This first-person column is written by Antonia Reed, a CBC producer in Toronto. This piece was written as part of CBC’s Doc mentorship program. For more information on CBC’s First Person Chronicles, please see frequently asked questions.
As far back as I can remember, I wanted to learn Swedish.
My mother started with the best intentions of having bilingual children. She moved to Canada from Sweden in the 1970s where she met my father and settled on a farm in Northern Ontario. When I was a baby, she started speaking to me exclusively in Swedish and she often told me that my first words were in Swedish. But by the time my sister and brother arrived, we were all strictly English-speaking children.
My mother never pressured us to learn Swedish and I didn’t put much effort into it growing up. But in my late teens, I came to believe that if I didn’t learn the language, it would be a major failure.
My desire to learn Swedish became acute after my mother passed away at the age of 47 from breast cancer. I was 20 years old, and in addition to mourning the woman I loved most in the world, I also regretted not having learned Swedish with her during her lifetime.
But a few months before my 40th birthday, I got a second chance.
I received a Facebook message from my sister who was traveling in Sweden. She discovered that our aunt Sophie, my mother’s older sister, had kept all the letters my mother had sent to our grandmother in Sweden during the 1980s and 1990s. There were storage boxes in her apartment which were full of them. Turns out Aunt Sophie considers herself the family historian and has never thrown anything away.
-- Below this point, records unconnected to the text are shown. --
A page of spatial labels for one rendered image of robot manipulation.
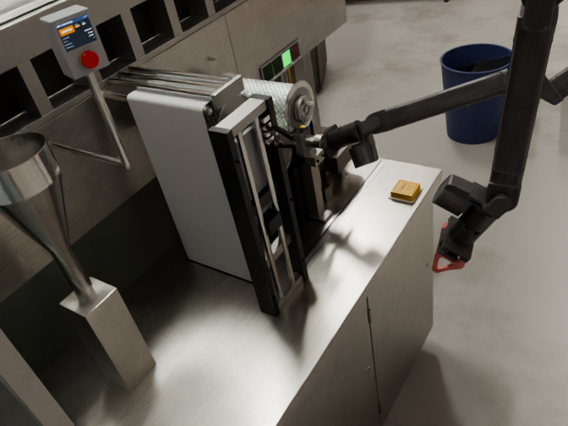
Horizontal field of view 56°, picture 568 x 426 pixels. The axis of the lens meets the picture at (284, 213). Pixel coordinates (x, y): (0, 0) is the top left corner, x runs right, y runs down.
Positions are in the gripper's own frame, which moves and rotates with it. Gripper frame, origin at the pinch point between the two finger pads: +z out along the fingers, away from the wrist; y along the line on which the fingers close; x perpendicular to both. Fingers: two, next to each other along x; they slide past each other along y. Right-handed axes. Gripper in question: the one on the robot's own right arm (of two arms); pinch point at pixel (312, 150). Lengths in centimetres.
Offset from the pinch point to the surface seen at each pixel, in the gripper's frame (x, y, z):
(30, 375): 18, -103, -39
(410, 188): -26.3, 10.1, -15.9
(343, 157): -8.7, 7.9, -1.7
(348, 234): -23.8, -13.8, -6.7
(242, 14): 44.5, 17.5, 9.7
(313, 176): -4.1, -11.0, -5.2
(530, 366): -126, 30, -4
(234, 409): -26, -75, -10
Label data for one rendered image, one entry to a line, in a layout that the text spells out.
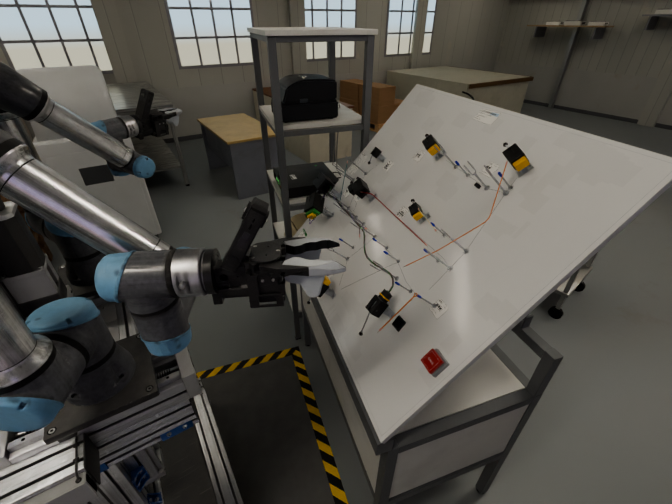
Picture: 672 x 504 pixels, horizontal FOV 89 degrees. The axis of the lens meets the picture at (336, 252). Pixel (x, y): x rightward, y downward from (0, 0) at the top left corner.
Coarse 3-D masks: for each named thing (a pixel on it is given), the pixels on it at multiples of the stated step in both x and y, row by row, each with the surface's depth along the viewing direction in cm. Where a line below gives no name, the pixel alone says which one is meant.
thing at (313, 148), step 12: (264, 96) 614; (336, 132) 535; (348, 132) 547; (288, 144) 587; (300, 144) 547; (312, 144) 523; (324, 144) 534; (336, 144) 546; (348, 144) 558; (300, 156) 561; (312, 156) 533; (324, 156) 545; (348, 156) 569
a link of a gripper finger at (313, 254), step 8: (296, 240) 57; (304, 240) 57; (312, 240) 57; (320, 240) 57; (328, 240) 57; (288, 248) 56; (296, 248) 55; (304, 248) 56; (312, 248) 57; (320, 248) 58; (328, 248) 58; (288, 256) 57; (296, 256) 58; (304, 256) 58; (312, 256) 59
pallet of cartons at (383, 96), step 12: (348, 84) 710; (360, 84) 684; (372, 84) 681; (384, 84) 681; (348, 96) 723; (360, 96) 695; (372, 96) 667; (384, 96) 660; (360, 108) 710; (372, 108) 679; (384, 108) 673; (396, 108) 694; (372, 120) 690; (384, 120) 687
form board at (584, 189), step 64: (384, 128) 171; (448, 128) 137; (512, 128) 114; (384, 192) 148; (448, 192) 122; (512, 192) 103; (576, 192) 90; (640, 192) 79; (320, 256) 163; (384, 256) 131; (448, 256) 110; (512, 256) 95; (576, 256) 83; (384, 320) 118; (448, 320) 100; (512, 320) 87; (384, 384) 107; (448, 384) 93
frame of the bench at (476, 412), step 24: (504, 360) 132; (480, 408) 115; (504, 408) 116; (528, 408) 123; (408, 432) 109; (432, 432) 109; (360, 456) 141; (384, 456) 108; (504, 456) 144; (384, 480) 115; (432, 480) 133; (480, 480) 161
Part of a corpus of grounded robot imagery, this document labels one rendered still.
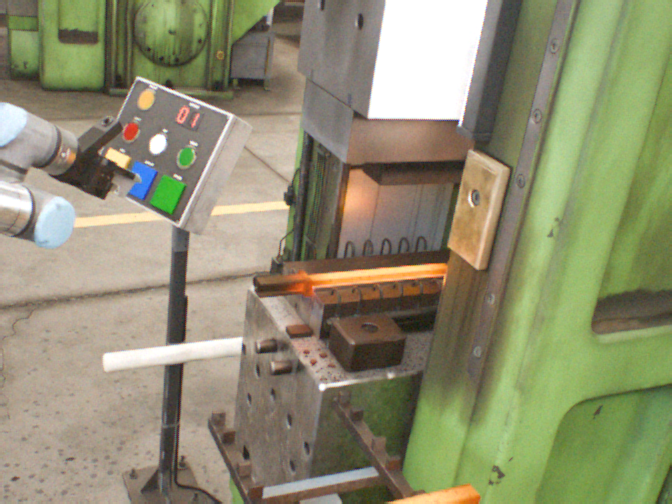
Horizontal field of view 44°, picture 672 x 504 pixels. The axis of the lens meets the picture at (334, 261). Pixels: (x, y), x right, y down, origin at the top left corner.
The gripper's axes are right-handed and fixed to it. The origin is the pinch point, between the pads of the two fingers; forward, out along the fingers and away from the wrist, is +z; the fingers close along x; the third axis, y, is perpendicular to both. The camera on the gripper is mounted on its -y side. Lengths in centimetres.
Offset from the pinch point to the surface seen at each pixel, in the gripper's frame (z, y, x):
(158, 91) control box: 11.0, -20.2, -17.7
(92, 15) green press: 248, -82, -374
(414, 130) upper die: -2, -29, 59
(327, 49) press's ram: -12, -35, 42
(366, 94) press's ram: -17, -29, 57
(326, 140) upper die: -6, -21, 46
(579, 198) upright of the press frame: -16, -25, 96
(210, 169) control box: 12.0, -8.5, 7.0
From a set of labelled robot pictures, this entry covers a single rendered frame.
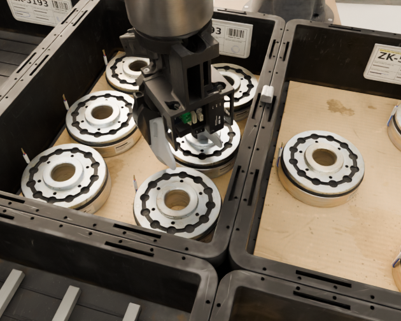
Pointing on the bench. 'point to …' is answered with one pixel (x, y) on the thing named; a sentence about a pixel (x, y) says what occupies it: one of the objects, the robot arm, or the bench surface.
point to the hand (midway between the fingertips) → (179, 146)
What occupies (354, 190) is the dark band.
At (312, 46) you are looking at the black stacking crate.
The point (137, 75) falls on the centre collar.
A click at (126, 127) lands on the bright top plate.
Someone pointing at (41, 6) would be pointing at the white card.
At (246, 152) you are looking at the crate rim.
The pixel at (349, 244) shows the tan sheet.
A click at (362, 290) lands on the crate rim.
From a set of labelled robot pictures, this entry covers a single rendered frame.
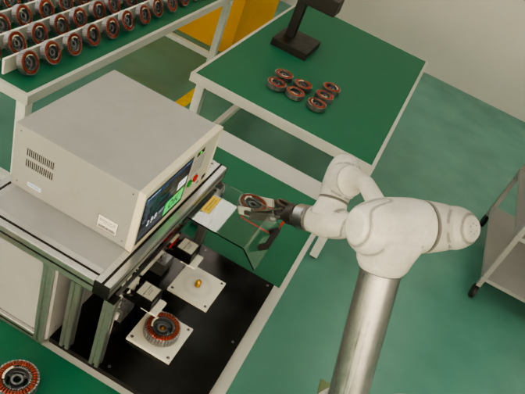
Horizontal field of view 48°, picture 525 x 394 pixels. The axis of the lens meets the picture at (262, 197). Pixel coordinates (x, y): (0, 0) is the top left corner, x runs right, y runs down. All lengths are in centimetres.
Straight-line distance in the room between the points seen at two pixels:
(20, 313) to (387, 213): 106
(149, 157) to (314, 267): 205
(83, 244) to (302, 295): 190
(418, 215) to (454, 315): 242
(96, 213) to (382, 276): 74
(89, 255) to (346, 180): 84
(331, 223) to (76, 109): 85
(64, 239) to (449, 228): 95
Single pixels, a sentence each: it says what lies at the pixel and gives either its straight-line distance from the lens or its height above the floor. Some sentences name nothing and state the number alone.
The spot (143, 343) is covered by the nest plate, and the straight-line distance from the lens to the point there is 183.
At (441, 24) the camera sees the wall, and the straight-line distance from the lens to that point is 666.
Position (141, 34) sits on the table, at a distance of 348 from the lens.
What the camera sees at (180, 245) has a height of 92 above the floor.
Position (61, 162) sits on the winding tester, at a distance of 157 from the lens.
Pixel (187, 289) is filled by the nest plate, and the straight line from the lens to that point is 200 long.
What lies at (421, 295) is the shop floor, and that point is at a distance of 374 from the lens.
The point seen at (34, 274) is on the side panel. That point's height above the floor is 100.
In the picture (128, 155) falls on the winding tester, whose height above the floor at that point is 132.
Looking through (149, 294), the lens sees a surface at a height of 92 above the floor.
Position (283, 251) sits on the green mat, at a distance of 232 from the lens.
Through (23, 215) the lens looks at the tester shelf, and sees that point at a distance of 164.
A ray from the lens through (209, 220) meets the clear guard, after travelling 183.
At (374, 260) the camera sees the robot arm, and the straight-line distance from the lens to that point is 138.
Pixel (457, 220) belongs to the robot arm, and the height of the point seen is 155.
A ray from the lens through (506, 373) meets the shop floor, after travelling 371.
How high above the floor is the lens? 225
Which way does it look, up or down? 36 degrees down
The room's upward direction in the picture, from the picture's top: 23 degrees clockwise
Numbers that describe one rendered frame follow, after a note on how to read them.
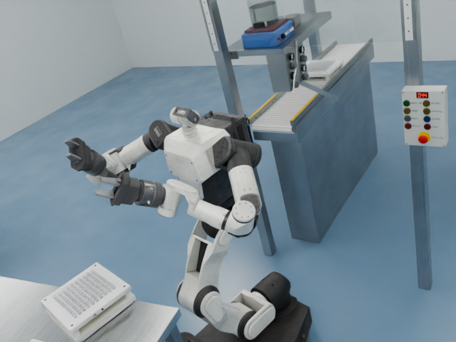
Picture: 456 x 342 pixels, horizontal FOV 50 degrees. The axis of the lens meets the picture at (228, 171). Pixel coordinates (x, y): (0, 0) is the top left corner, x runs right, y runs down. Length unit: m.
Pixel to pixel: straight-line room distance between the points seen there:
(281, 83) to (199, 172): 0.88
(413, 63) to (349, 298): 1.34
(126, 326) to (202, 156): 0.65
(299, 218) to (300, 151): 0.51
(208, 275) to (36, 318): 0.69
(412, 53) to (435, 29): 3.63
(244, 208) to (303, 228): 1.65
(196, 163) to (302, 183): 1.28
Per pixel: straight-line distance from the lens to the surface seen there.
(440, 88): 2.22
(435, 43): 5.89
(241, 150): 1.77
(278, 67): 2.55
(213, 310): 2.17
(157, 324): 1.73
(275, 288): 2.53
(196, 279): 2.14
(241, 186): 1.69
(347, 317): 2.80
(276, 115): 2.87
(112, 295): 1.81
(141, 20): 7.95
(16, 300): 2.16
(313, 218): 3.16
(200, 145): 1.85
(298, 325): 2.57
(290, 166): 3.00
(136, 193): 1.63
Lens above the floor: 2.04
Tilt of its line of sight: 28 degrees down
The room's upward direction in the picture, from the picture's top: 15 degrees counter-clockwise
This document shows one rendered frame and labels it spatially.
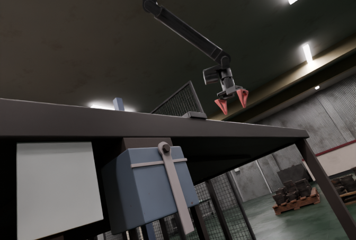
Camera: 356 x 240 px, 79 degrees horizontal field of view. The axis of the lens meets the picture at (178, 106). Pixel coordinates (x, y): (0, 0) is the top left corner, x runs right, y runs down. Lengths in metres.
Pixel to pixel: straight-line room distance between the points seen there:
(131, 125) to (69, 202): 0.17
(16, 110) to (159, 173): 0.23
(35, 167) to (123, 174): 0.13
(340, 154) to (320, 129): 2.70
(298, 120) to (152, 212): 11.37
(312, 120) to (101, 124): 11.35
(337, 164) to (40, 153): 8.95
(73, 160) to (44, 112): 0.08
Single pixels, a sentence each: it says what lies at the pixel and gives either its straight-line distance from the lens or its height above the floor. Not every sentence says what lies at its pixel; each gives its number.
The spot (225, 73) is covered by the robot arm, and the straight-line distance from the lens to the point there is 1.01.
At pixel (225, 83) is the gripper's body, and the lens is 0.99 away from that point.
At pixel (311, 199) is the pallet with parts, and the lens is 5.16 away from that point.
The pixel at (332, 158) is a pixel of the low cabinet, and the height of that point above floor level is 0.58.
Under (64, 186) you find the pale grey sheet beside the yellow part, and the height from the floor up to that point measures 0.79.
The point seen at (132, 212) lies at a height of 0.73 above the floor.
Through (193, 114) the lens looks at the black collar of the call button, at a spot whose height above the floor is 0.92.
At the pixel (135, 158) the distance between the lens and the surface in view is 0.38.
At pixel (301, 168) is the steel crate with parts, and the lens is 10.57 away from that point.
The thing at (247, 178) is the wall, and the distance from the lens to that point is 12.17.
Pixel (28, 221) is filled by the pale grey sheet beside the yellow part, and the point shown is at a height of 0.76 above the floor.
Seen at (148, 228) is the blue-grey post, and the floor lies 0.63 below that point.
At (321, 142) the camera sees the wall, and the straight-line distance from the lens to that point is 11.51.
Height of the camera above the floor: 0.72
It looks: 24 degrees up
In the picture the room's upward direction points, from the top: 20 degrees counter-clockwise
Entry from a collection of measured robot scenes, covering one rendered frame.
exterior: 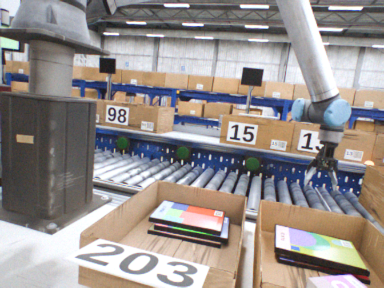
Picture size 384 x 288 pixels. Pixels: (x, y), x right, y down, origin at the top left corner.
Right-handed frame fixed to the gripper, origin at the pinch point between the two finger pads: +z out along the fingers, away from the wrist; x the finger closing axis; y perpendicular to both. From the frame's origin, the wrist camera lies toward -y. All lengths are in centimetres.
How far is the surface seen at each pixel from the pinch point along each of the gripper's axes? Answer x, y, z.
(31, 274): -65, 85, 5
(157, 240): -48, 64, 4
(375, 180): 18.0, 6.6, -7.7
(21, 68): -705, -480, -73
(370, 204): 18.1, 6.7, 2.1
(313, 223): -9.6, 44.9, -0.6
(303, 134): -5.8, -28.7, -19.5
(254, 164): -28.8, -21.0, -1.0
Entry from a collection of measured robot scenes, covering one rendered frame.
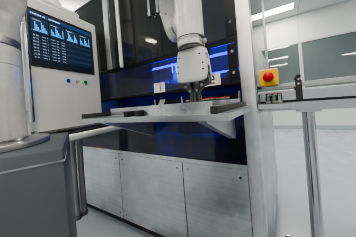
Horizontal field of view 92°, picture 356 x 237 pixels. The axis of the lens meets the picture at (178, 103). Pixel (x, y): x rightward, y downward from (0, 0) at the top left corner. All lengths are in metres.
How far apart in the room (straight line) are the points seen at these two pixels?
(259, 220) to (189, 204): 0.36
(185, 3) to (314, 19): 5.31
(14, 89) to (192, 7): 0.45
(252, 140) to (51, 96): 1.09
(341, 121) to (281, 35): 2.56
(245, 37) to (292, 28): 4.84
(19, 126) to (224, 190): 0.85
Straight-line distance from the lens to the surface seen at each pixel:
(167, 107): 0.56
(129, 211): 1.50
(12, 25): 0.47
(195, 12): 0.55
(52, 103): 1.19
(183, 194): 1.12
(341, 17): 5.81
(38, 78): 1.18
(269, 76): 0.80
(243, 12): 0.92
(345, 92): 0.96
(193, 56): 0.52
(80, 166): 1.45
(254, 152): 0.88
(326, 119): 5.53
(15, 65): 0.45
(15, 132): 0.43
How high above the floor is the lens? 0.91
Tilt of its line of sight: level
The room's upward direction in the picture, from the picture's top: 5 degrees counter-clockwise
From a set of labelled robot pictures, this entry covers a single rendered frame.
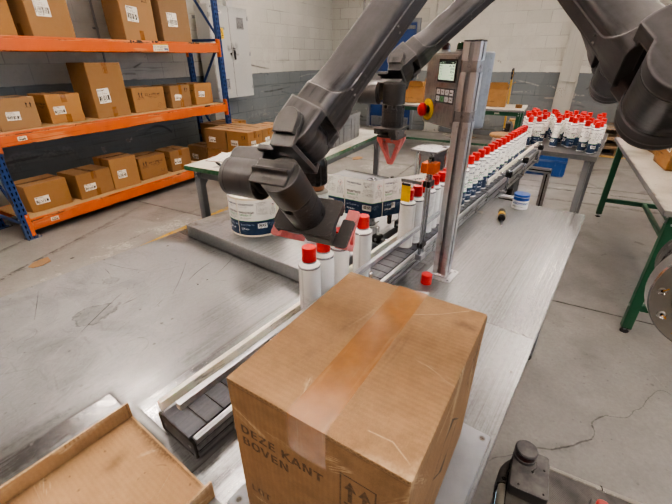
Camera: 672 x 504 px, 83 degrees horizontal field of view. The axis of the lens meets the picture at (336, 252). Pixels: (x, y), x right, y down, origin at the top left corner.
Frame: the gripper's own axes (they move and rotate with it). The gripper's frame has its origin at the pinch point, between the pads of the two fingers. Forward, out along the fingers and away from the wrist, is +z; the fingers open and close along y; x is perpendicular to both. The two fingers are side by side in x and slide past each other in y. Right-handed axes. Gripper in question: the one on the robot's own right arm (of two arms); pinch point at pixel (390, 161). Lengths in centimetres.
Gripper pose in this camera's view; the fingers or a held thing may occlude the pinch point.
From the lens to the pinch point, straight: 107.0
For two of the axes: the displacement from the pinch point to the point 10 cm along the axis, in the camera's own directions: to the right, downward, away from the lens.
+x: 8.8, 2.1, -4.2
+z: 0.0, 8.9, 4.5
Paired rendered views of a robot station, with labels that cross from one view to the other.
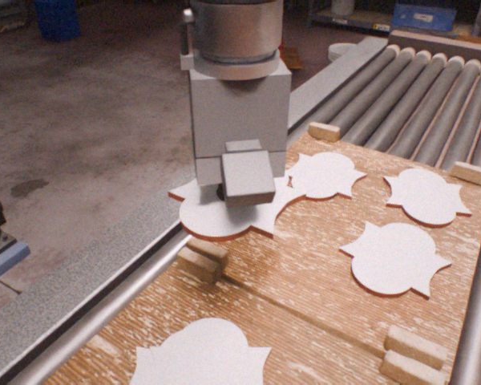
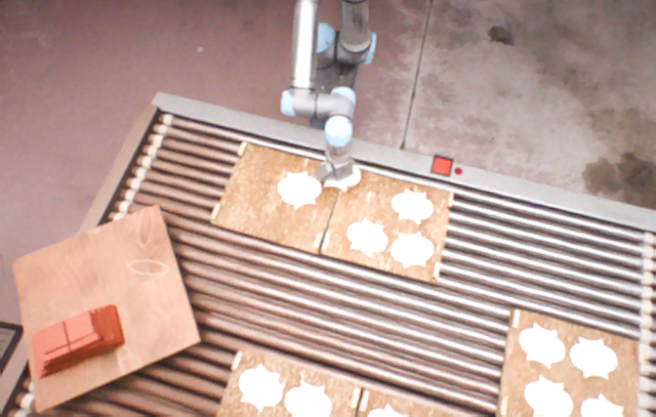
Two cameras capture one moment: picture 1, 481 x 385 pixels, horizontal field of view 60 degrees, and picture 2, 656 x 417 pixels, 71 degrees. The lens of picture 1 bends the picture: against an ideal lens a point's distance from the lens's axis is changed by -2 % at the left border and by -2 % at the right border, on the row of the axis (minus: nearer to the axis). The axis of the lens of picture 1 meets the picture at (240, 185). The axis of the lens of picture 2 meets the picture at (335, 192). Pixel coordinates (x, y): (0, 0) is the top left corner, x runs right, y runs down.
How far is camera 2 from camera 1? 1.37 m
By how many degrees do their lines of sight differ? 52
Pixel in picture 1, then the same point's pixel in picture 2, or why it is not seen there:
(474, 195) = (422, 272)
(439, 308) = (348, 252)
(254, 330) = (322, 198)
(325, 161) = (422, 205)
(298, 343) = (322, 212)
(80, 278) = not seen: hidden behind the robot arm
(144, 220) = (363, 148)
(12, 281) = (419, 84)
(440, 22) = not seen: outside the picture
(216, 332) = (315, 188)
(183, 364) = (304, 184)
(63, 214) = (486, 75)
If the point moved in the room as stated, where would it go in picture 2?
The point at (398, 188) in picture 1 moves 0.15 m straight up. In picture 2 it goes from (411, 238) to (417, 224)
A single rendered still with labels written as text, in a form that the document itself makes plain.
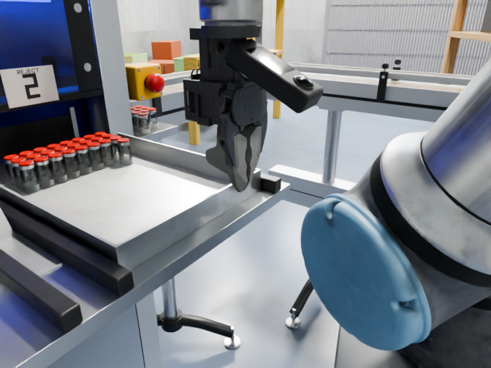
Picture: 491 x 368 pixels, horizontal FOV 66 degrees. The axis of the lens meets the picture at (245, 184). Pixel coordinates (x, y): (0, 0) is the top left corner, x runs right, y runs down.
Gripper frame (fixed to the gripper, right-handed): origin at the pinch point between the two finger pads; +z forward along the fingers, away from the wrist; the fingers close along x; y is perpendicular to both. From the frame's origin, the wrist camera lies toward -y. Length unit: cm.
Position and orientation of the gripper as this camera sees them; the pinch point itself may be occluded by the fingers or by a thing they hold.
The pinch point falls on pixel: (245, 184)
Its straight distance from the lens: 51.4
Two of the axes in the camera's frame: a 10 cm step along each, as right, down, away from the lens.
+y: -8.1, -2.4, 5.3
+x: -5.8, 3.3, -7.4
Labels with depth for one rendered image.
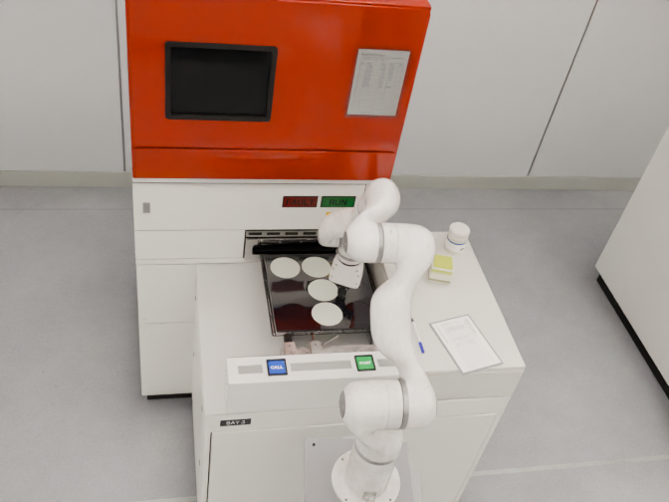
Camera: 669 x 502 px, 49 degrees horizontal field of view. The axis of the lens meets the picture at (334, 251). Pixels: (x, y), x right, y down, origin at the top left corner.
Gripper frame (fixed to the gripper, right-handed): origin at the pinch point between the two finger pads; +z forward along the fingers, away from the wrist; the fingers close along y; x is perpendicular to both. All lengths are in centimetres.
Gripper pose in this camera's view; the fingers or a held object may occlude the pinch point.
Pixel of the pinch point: (341, 291)
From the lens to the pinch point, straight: 243.5
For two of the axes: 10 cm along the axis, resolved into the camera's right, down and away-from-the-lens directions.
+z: -1.5, 7.3, 6.7
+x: 2.7, -6.2, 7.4
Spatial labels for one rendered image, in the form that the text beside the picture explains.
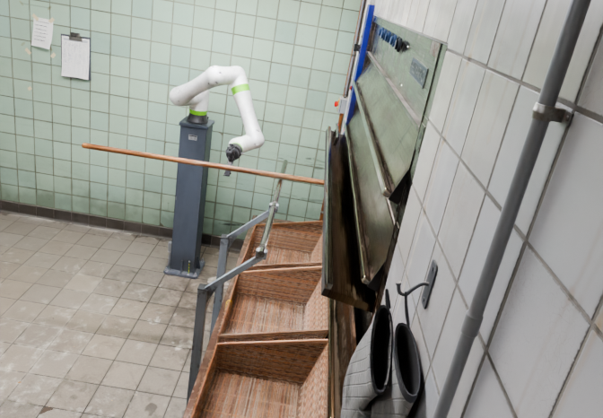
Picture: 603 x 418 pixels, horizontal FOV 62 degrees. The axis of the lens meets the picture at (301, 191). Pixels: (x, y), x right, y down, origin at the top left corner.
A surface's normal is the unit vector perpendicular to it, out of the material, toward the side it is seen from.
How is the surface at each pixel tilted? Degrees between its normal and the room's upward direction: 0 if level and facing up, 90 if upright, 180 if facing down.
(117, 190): 90
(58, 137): 90
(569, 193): 90
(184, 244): 90
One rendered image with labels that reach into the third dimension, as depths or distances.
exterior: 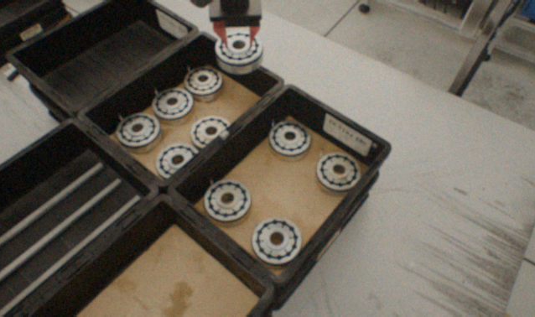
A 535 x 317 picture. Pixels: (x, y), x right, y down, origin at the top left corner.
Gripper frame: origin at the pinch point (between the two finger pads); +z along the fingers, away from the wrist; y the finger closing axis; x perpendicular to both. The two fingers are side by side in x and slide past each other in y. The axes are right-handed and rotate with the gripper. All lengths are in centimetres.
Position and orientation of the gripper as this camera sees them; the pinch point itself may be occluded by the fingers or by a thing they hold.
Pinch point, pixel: (238, 43)
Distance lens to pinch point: 86.1
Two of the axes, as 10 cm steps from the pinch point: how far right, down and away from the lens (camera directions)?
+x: -0.9, -8.4, 5.4
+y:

I thought to myself, “That’s it! I’m going to talk to my mother again.”
I had to see them for myself, so I flew to Sweden and collected all the letters from my aunt. To my dismay, I quickly realized that I couldn’t read them. The writing was a messy scribble, and the fact that they were written in Swedish meant I could barely decipher anything.
At the time, I had recently been diagnosed with major depressive disorder. I was torn between my family life and the office. I had two young children who I felt neglected by going to work every day. I certainly didn’t live up to the standard my mom set when she put her career on hold to stay home and raise us.
All I could think was that these letters might give me the motherly advice I needed – if only I could read them. I set myself the goal of mastering enough Swedish to understand them.
I had some basics that I still remember growing up with my mother and her family, but now I have actively decided to learn the language. I did Duolingo religiously, took in-person Swedish lessons wherever I could find them, and eventually found a Swedish teacher living in Italy whom I met for a weekly Skype language lesson.
One day my partner asked me why I was spending so much time and money talking to strangers when I could just call my relatives in Sweden and train with them.
The truth was that I was terrified.
When we traveled to Sweden as a child, my cousins laughed at my attempts to speak Swedish, and everyone I met would immediately switch to English when speaking with me.
But I knew I would never be satisfied with my own progress if I couldn’t talk to my family.
I called my aunt Sophie and cousin Helena in Stockholm and tried out some Swedish with them. My aunt promised to help me translate the letters, and I promised to call her back after months of intense Swedish practice. When I did, my aunt told me I was “good” at the language.
But there were still the letters, unread in my drawer at home in Toronto. With a boost of newfound confidence after my aunt’s praise, I decided to try reading my mother’s letters again after almost seven years.
As I read, my understanding of my mother’s language and life grew, and small details began to emerge: how my parents put up fences around the farm, sheared sheep and planted gardens. When my sister learned to speak, I was going to school; then later, when my brother – who was a handful when he was a baby – found himself in front of the TV so that my mother had time to write.
I got into a rhythm reading his letters, not caring so much about understanding every word.
I started adding details from childhood that I remembered: harsh weather with winter temperatures sometimes as low as -45 and summers when we were infested with black flies and “myggor” – mosquitoes in Swedish . There were also a lot of references to my dad on a business trip. My mother was on her own most of the time, looking after the animals and children, and I think she missed having her own mother’s support – just like I do now.
In a letter from December 1982, she asks if her mother “skulle komma till jul och fira” (Could she come and celebrate Christmas with them in Canada?). It is clear however by the next letter in January that my mormor did not come.
And I realized she was probably like me – overwhelmed and needed her mother. No wonder the teaching of Swedish fell through.
In a way, that was the message I was waiting to hear. It’s okay to ask for help. That it doesn’t matter if I don’t speak Swedish fluently, because I have other things to be grateful for. I really felt like my mom was talking to me and telling me to appreciate everything I had: an extended family in Sweden that supports my goal of being fluent, a deep love for Swedish culture. Also, to be grateful to have children of mine who might one day be curious about the grandmother they never met.
Antonia Reed is a producer for CBC Radio based in Toronto. She reported from Thunder Bay to Cape Town and a few places in between. In addition to her Swedish language skills, she knows some Russian from a year abroad in Moscow and still remembers some of her French from high school.